“怎么办你说?”
郭秀清怒气对着林阿春:“叫你不要一回来就拿酒给他喝,你非不信邪!你又不是不知道你哥这个德性,沾了酒就跟沾了毒药一样,不醉不罢休!”
林阿春怎么可能背锅,郭秀清话音刚落她就顶嘴:“我怎么知道他要去找林宝景喝酒!我拿的是小瓶酒给他解解乏,又不是我叫他去喝酒的!”
“好了!”
林成枝从林加词回来就很沉默。这会听到老婆女儿在耳边嗡嗡嗡地吵架,儿子躺在地上醉成一摊烂泥,忍无可忍地挥手打断他们。

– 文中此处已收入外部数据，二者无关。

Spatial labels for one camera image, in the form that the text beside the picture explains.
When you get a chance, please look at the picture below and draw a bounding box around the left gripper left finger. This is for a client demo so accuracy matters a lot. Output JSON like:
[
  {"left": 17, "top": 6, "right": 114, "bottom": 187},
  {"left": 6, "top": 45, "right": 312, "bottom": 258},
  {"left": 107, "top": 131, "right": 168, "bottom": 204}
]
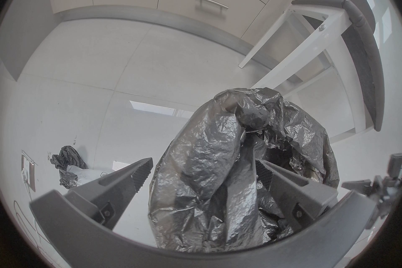
[{"left": 67, "top": 157, "right": 154, "bottom": 232}]

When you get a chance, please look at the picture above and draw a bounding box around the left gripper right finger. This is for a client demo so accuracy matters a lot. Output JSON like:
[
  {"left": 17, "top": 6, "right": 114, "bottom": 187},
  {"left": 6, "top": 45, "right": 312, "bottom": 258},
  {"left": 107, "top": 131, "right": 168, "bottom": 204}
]
[{"left": 254, "top": 159, "right": 339, "bottom": 233}]

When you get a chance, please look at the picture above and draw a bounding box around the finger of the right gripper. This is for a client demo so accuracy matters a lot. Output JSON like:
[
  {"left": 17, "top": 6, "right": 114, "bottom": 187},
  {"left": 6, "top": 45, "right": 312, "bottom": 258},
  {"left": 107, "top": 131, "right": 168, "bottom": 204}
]
[{"left": 341, "top": 179, "right": 375, "bottom": 196}]

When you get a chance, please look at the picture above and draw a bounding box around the clear printed wrapper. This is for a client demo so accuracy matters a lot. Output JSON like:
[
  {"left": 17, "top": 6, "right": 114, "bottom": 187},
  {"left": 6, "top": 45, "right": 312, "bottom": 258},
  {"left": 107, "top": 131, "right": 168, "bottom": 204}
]
[{"left": 64, "top": 165, "right": 118, "bottom": 189}]

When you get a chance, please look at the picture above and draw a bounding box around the black plastic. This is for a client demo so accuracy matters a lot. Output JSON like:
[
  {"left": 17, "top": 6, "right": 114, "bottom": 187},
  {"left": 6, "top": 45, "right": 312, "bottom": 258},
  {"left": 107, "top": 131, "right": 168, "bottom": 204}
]
[{"left": 50, "top": 145, "right": 89, "bottom": 189}]

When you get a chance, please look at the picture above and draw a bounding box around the black plastic bag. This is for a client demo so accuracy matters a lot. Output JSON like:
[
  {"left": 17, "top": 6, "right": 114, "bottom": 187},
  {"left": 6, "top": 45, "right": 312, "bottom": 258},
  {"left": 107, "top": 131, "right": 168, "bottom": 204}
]
[{"left": 148, "top": 87, "right": 340, "bottom": 253}]

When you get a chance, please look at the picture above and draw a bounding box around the dark grey padded chair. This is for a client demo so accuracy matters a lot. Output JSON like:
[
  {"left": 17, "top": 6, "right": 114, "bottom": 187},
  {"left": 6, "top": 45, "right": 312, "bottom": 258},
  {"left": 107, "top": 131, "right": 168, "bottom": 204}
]
[{"left": 238, "top": 0, "right": 385, "bottom": 137}]

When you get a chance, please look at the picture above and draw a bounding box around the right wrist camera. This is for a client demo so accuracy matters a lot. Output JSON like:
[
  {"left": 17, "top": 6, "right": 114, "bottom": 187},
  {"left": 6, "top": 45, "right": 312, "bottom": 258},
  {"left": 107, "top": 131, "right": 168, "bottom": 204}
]
[{"left": 389, "top": 153, "right": 402, "bottom": 180}]

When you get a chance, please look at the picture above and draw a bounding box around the white power cable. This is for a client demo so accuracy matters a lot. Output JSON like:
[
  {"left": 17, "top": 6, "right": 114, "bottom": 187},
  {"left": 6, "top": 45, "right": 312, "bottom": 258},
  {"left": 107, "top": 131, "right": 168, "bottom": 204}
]
[{"left": 19, "top": 167, "right": 41, "bottom": 229}]

最终,还是林成枝和郭秀清看不过眼,扶着儿子上二楼,把他送进客房。
第二天,林加来听到林加词回来,又喊他过去喝酒。
“加词,台湾回来的叔叔你见过了没?”
林加来明知故问。
“台湾回来的?”
林加词表情疑惑,并没有人和他提这件事情。
“是啊,台湾回来认亲的。”
林加来看见林加词的表情,心里有数。
他倾身把林加词的酒杯续满酒,又笑着说:“说起来,这位台湾叔叔和你血缘还更近一些。听说他爸爸和你爷爷是亲兄弟!”
林加来还琢磨着去台湾做生意的事情。
林加词是亲堂侄,如果他能说动林加词一起过去,胜算也多一些。
于是,林加来也不吝啬,大方地把信息分享给他:“听说台湾叔叔是做生意的,生意做得很大。可惜你没见过。叔叔回来一身中山装,浑身可气派了,还随身携带助理。”
林加来笑得意味深长:“说不定你们家两层楼,就是台湾叔叔出钱建的。”
林加词把杯中酒一饮而尽,对林加来的话深信不疑。
他就说,家里条件怎么一下子变得这么好。小洋楼建起来不说,连一向抠门的老父亲都舍得买好酒。
如果能见到这位台湾叔叔,说不定他的难题一下就迎刃而解。
林加词做好打算,面上露出洋洋自得且如释重负的神色。
林加来从小和他穿一条开裆裤长大,林加词在想什么他一看就知。
他见林加词上套,低头再次把酒杯满上,状似恭维地问:“加词,你这次赚了多少大钱回来啊?”
“快别说这个了!”
一想到这,林加词心中烦闷,仰头又把酒喝得一干二净。
林加来心里有数,似笑非笑地感慨道:“叔叔生意做得大,随便漏一点都够我们兄弟俩过好日子。先不说我,你是最亲的,马上就能飞黄腾达。”